Not to be confused with : Bird's-Foot, Bird's-Foot Trefoil Birdseye Primrose, Bird's-Nest Orchid nor with
Bird-in-the-Bush [plants with similar names]
Very similar to
Rum Cherry (Prunus serotina) but that has leaves which are glossy (matte on Bird Cherry), with indistinct veins (distinct on Bird Cherry) and have rounded teeth directed outwards (curved pointed teeth directed forward on Bird Cherry).
Rum Cherry also has hairs along the back of part of the mid-rib of the leaves (absent on Bird Cherry).
Some similarities to :
Cherry Laurel (but that has upright flower panicles) and to Portugal Laurel (but that has thinner and longer flower panicles that are always sloping downwards and which do not droop half-way along, but rather seem to make an effort to turn slightly upwards near the tip instead).
Uniquely identifiable characteristics
Distinguishing Feature :
TWO CYANOGENIC GLYCOSIDES
The tree has poisonous black berries that are rather sharp to the taste. The leaves, fruit, seeds (within the fruit) and other parts of the plant contain two toxic cyanogenic glycosides,
Amygdalin and some Prunasin, which are glycosidic derivatives of α-hydroxynitriles. They release hydrocyanic acid, HCN, on hydrolysis within the stomach.

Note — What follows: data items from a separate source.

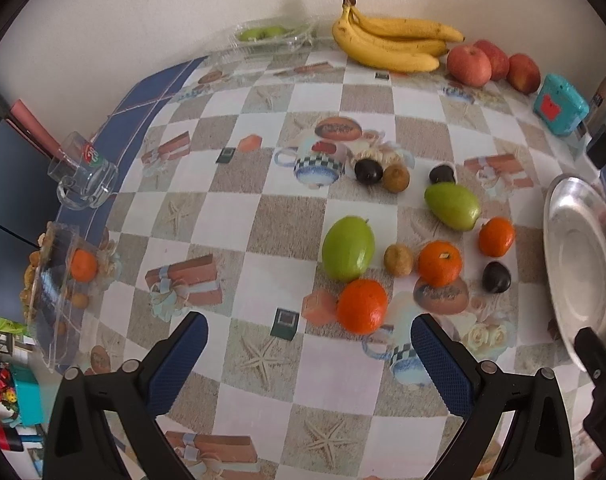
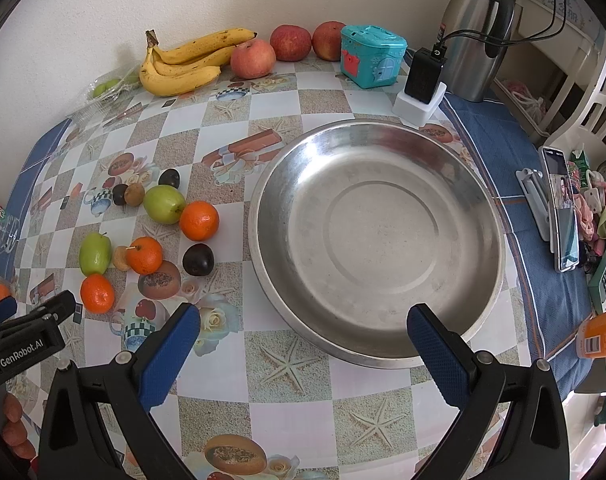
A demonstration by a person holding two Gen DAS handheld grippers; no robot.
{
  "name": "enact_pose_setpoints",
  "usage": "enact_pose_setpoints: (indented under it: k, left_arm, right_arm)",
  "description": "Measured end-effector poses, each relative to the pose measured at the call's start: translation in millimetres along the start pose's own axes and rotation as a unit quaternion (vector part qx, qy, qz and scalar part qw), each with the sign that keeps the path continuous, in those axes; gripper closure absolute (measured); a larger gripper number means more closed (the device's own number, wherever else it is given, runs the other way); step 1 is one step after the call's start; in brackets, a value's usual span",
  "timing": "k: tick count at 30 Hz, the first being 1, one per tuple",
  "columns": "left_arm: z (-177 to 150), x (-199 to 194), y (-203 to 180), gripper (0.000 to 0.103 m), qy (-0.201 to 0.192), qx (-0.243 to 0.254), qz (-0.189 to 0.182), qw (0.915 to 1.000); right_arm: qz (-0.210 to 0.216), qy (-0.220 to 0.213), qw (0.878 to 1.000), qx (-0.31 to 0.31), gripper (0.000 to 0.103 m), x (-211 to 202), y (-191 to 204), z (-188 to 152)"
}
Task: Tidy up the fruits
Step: 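Move the left tool to the orange while the right tool approaches the dark plum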
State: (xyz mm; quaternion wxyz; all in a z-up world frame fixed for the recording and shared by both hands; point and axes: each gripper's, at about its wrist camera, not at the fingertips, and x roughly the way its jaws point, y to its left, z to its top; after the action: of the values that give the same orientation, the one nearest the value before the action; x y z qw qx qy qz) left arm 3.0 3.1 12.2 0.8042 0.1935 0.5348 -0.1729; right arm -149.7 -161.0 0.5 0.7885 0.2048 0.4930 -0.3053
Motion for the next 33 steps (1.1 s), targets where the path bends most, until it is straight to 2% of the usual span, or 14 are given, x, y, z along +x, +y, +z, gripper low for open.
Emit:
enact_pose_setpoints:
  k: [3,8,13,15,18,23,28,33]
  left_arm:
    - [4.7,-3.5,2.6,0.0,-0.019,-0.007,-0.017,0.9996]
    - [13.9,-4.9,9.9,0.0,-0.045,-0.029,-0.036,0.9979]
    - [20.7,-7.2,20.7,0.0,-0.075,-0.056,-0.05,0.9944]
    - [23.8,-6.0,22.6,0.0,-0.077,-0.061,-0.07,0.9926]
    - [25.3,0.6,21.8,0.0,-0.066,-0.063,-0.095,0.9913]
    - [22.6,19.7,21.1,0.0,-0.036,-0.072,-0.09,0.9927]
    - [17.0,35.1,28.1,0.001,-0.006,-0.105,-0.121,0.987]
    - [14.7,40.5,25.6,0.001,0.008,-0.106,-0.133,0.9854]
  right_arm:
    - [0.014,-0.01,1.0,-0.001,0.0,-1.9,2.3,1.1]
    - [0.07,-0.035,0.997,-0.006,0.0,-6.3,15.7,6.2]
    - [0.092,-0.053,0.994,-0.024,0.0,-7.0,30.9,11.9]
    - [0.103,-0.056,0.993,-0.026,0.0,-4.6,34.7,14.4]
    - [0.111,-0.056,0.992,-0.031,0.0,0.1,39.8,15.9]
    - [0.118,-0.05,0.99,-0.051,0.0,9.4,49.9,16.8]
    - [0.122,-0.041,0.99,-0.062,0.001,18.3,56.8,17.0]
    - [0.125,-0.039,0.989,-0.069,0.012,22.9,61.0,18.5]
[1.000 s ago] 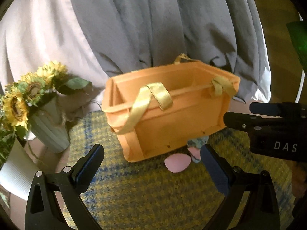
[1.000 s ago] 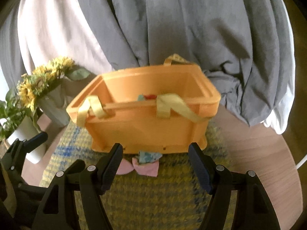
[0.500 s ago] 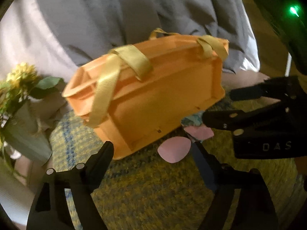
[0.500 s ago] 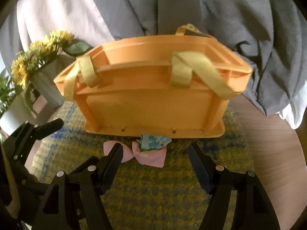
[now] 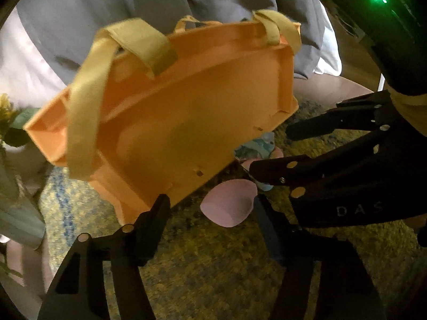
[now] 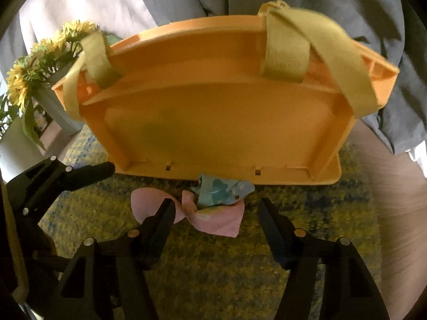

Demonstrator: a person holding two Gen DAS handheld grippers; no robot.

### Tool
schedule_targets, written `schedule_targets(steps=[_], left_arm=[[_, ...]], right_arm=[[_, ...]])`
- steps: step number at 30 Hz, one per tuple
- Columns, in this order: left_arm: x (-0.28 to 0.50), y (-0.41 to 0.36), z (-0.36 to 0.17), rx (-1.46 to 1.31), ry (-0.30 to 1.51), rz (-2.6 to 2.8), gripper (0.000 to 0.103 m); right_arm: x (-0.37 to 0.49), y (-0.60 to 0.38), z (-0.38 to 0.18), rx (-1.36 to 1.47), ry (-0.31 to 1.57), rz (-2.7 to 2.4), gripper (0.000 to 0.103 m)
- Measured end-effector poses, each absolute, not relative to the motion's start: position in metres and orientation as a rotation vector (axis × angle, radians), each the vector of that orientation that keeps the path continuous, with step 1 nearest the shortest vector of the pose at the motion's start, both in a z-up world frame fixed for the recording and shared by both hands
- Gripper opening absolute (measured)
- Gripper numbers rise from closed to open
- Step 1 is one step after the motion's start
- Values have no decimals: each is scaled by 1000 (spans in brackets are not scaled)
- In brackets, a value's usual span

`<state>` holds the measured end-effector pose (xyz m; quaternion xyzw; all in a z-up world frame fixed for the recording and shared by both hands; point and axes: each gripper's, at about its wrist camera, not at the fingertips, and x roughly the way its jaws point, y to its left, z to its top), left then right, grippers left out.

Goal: Organize soft objects
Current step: 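Grasp the pink sponge with the left tool while the right tool grasps the pink-blue cloth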

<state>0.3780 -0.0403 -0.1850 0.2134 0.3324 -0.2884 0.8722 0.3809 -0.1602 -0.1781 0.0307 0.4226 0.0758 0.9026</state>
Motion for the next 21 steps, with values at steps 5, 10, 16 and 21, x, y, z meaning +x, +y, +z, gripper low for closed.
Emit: schedule_targets(steps=[5,10,16,21], left_arm=[[384,-46,-190,432,718,-637,59],[388,-51,-196,429,745,-653,49],[387,-58,-198,414,749,-649,44],[384,-54,-197,395,758,-633,43]], right_arm=[[388,-163,-186,91,897,172,62],[395,-166,-192,117,909,197,56],[398,-165,-194,133,916,212,50],[396,-164,-191,130,909,208,46]])
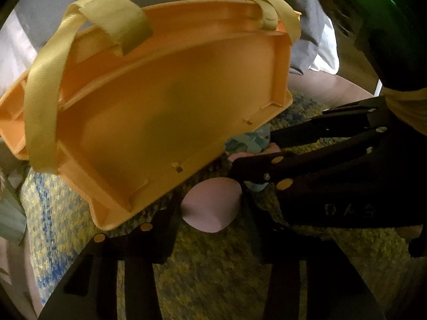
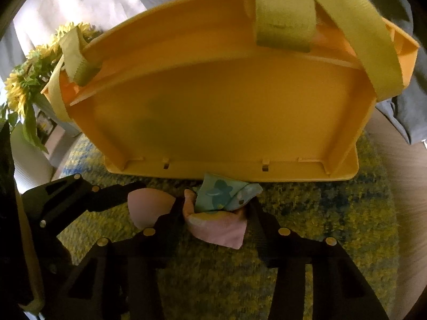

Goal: Organize soft objects
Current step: 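Grasp the pink sponge with the left tool while the right tool grasps the pink-blue cloth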

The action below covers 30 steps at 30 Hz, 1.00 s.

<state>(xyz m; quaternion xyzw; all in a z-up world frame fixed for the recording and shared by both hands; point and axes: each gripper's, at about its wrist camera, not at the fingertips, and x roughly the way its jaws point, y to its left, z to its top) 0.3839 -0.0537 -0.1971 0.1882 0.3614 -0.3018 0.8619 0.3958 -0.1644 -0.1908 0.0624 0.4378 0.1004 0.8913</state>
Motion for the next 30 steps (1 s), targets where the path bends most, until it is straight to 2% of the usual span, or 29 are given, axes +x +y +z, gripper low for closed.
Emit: schedule_targets(steps=[18,30], left_arm=[[350,-21,-160,168,784,-473,43],[312,-12,-114,142,665,-408,43]], right_arm=[[345,-189,-150,116,805,110,46],[307,-181,-123,110,722,111,46]])
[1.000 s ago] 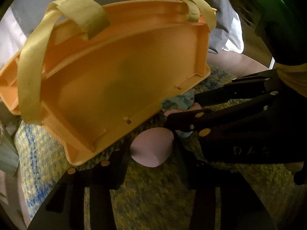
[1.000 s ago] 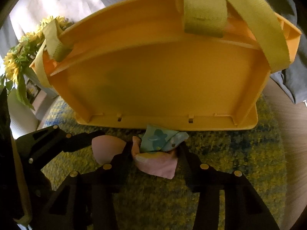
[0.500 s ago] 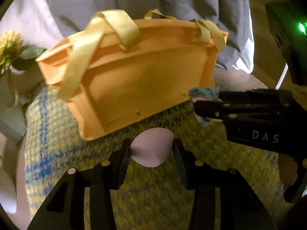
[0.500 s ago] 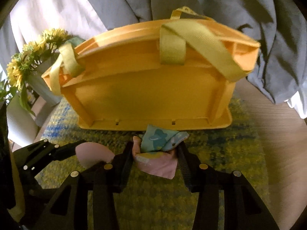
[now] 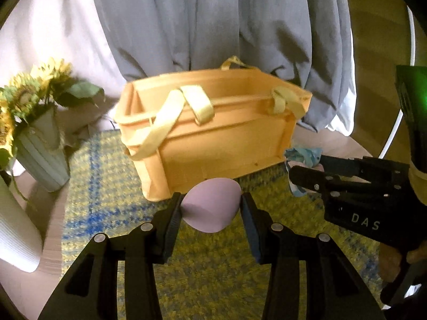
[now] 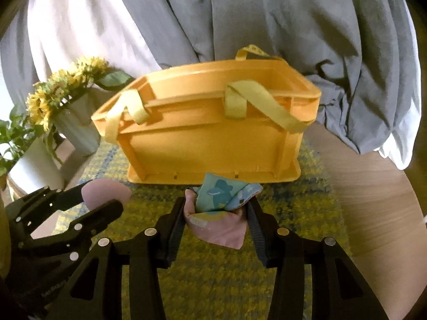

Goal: Organize soft objects
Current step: 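Grasp the pink sponge with the left tool while the right tool grasps the pink-blue cloth, then carry the sponge and cloth over the crate and open both tools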

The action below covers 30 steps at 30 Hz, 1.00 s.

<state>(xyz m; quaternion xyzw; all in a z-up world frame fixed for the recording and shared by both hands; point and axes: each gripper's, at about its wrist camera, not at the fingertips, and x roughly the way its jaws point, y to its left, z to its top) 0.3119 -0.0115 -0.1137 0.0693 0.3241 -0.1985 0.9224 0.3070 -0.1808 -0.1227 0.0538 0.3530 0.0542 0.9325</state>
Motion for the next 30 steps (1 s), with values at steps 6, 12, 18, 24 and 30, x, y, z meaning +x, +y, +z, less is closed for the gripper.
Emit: schedule_targets(steps=[6,12,18,24,30], left_arm=[[298,-14,-94,138,613,-391,43],[287,-12,-71,91,579,-391,43],[278,-16,-46,63,515,-372,43],[271,-19,-22,54,442,-344,43],[276,-19,-7,36,407,-327,43]], right_arm=[[288,-181,-103,109,673,109,46],[270,-184,-81,98,612,99,46],[260,-191,-59,100,557,86,46],[254,-198,-38,111,496,83,46],[256,-199,-20,106,437,80,46]])
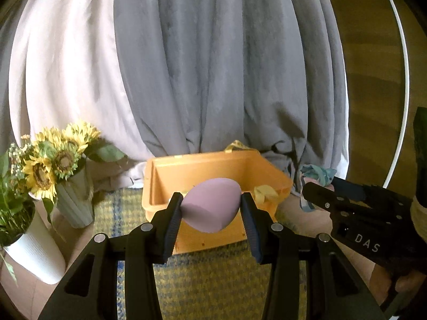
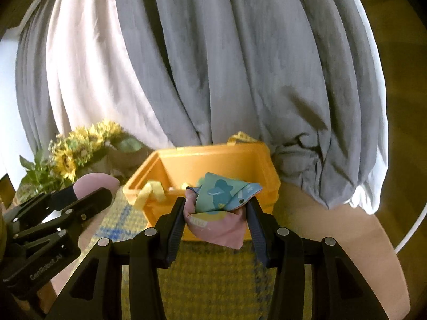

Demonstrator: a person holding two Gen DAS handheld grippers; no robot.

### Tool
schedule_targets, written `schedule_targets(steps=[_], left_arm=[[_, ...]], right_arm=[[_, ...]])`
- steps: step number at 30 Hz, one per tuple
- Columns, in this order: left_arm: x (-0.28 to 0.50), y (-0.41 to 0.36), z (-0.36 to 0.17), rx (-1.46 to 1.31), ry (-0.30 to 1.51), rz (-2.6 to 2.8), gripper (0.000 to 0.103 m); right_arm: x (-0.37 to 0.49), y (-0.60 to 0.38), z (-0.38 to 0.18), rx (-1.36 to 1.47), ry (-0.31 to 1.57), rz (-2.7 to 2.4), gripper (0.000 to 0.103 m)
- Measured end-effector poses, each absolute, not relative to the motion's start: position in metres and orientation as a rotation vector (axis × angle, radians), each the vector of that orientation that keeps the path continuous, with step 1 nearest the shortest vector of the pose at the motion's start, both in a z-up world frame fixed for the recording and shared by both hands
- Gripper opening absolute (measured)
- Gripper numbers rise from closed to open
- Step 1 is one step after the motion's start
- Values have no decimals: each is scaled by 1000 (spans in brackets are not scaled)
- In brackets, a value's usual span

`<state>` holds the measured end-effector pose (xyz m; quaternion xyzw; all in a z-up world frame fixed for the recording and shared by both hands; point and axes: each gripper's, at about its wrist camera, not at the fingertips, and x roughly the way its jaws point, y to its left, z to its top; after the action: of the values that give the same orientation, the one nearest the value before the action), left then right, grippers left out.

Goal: Organize soft objects
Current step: 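Carry the sponge and cloth over the crate and open both tools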

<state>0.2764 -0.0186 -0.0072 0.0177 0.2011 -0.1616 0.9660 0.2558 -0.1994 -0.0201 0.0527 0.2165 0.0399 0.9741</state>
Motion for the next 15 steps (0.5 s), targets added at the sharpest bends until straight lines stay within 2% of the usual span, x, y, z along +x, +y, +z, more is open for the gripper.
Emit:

It will be seen that the two are identical apart from Amygdalin possessing one more glucose unit. Both have the same modus operandii, in being completely harmless until hydrolysed within the stomach whereupon poisonous hydrocyanic acid is released. The cyanide preferrentially replacing the oxygen in haemoglobin such that the sufferer dies from lack of oxygen, particularly in the brain.
In more detail, the enzyme Amygdalin β-glucosidase acts on Amygdalin to produce Prunasin and
D-glucose. The Prunasin is then acted upon by another enzyme Prunasin β-Prunasin to produce another unit of D-glucose and the aglycone Mandelonitrile, which in turn is broken down by the enzyme Mandelonitrile Lyase into Hydrogen Cyanide and Benzaldehyde. It is the hydrogen cyanide which is much more potent toxin, although benzaldehyde itself is not benign once in the mammalian body.
Mandelonitrile itself (an aglycone) does not occur in Bird Cherry, only its two glycosides, Prunasin and Amygdalin.